偏偏天那样蓝,万物这样精彩, 单他一个郁郁一个心情。
最是这种时候,把露如霜和蛟尧想将起来。那种心情浮上心头三个人里头, 只他是外人蛟尧一个黑身子把他两个隔住, 一座山一般挤到当中。偏偏那露如霜一声不吭, 藏在蛟尧身后头。蒹葭苍自觉着自己无趣了,灰溜溜一个神色,讪讪离开。
正想着, 只听见身后头一个钝重声,什么一个绵厚的东西摔倒地上。又是一响把圆凳子碰倒。
那响动竟给蒹葭苍唬了一跳,回过神来, 扭过头一瞧,竟看到地上摔坐着的是风桐。他一脸吃痛的把屁股摸住。
你怎的掉到我这里了?蒹葭苍走过去,把他拉了一把。
风桐一面揉着腚,一面口内说着还说呢,那云娘不讲清楚便把我送出来,眼睛一睁一闭的功夫,竟给我摔了一个屁股墩儿。一时把眼睛看过去,瞧到是蒹葭苍,倒是一喜。
笑嘻嘻道:不想到,竟是你,风桐把手指头向蒹葭苍,眼睛也是喜弯弯的,遇着熟人的样子。

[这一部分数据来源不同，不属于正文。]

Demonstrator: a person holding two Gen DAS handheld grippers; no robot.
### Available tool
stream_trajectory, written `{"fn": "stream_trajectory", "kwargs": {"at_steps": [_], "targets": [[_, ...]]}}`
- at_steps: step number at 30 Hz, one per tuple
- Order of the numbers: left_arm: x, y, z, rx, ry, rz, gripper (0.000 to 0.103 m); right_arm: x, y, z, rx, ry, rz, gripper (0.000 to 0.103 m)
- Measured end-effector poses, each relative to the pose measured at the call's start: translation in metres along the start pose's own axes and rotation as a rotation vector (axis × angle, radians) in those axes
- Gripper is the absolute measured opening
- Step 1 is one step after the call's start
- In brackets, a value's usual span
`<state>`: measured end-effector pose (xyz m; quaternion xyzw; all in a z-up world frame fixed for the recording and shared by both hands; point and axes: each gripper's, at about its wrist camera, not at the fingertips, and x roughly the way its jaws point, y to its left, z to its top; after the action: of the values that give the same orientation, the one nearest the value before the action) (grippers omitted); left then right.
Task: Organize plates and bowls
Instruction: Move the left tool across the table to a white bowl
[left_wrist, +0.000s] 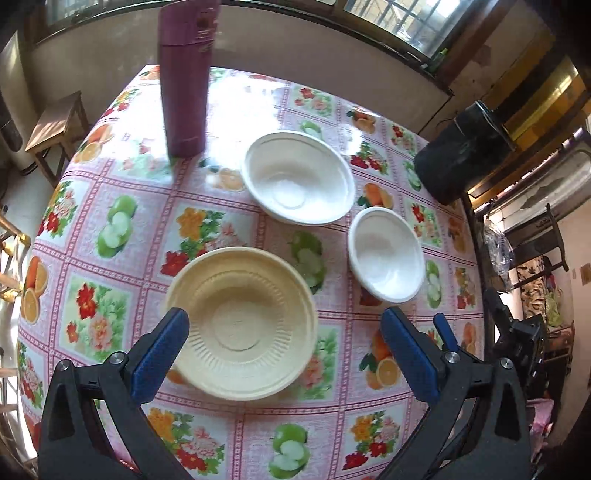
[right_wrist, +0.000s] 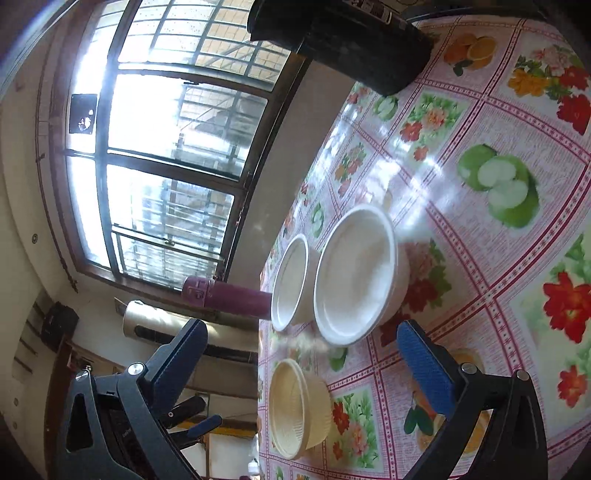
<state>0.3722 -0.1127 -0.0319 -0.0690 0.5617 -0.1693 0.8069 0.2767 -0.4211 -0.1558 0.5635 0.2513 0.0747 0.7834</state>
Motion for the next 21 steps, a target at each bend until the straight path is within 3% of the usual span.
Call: {"fn": "stream_trajectory", "kwargs": {"at_steps": [3,6,11,14,17,21], "targets": [[0.033,-0.033,0.013,0.008,0.057,-0.05,0.103,-0.009,-0.007,0.016,0.019,-0.023,0.007,0.103],[0.066,-0.054,0.02,-0.049,0.131,-0.122,0.103,-0.006,-0.015,0.029,0.041,-0.008,0.015,0.103],[0.094,-0.064,0.037,-0.14,0.108,-0.133,0.103,0.009,-0.033,0.054,0.058,0.066,-0.038,0.103],[0.117,-0.067,0.037,-0.19,0.159,-0.175,0.103,0.018,-0.047,0.075,0.047,0.105,-0.081,0.103],[0.129,-0.077,0.036,-0.195,0.201,-0.236,0.103,0.028,-0.053,0.09,0.045,0.154,-0.084,0.103],[0.132,-0.078,0.037,-0.179,0.159,-0.22,0.103,0.046,-0.046,0.096,0.042,0.216,-0.092,0.103]]}}
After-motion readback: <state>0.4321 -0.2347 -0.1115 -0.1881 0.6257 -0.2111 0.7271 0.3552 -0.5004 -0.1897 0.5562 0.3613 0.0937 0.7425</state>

蒹葭苍也笑。片刻,遂问道:你怎么凭空摔到了我这屋里头?。
这一问,风桐才将幻灵镜的事情记将起来,给脑门一拍,道:还说呢,我也是糊里糊涂正说着,眼睛把蒹葭苍一溜,遂问:和尚你晓得不晓得幻灵镜是甚?。
蒹葭苍一时听说,脸上严肃起来,道:可是如霜叫你来了的?。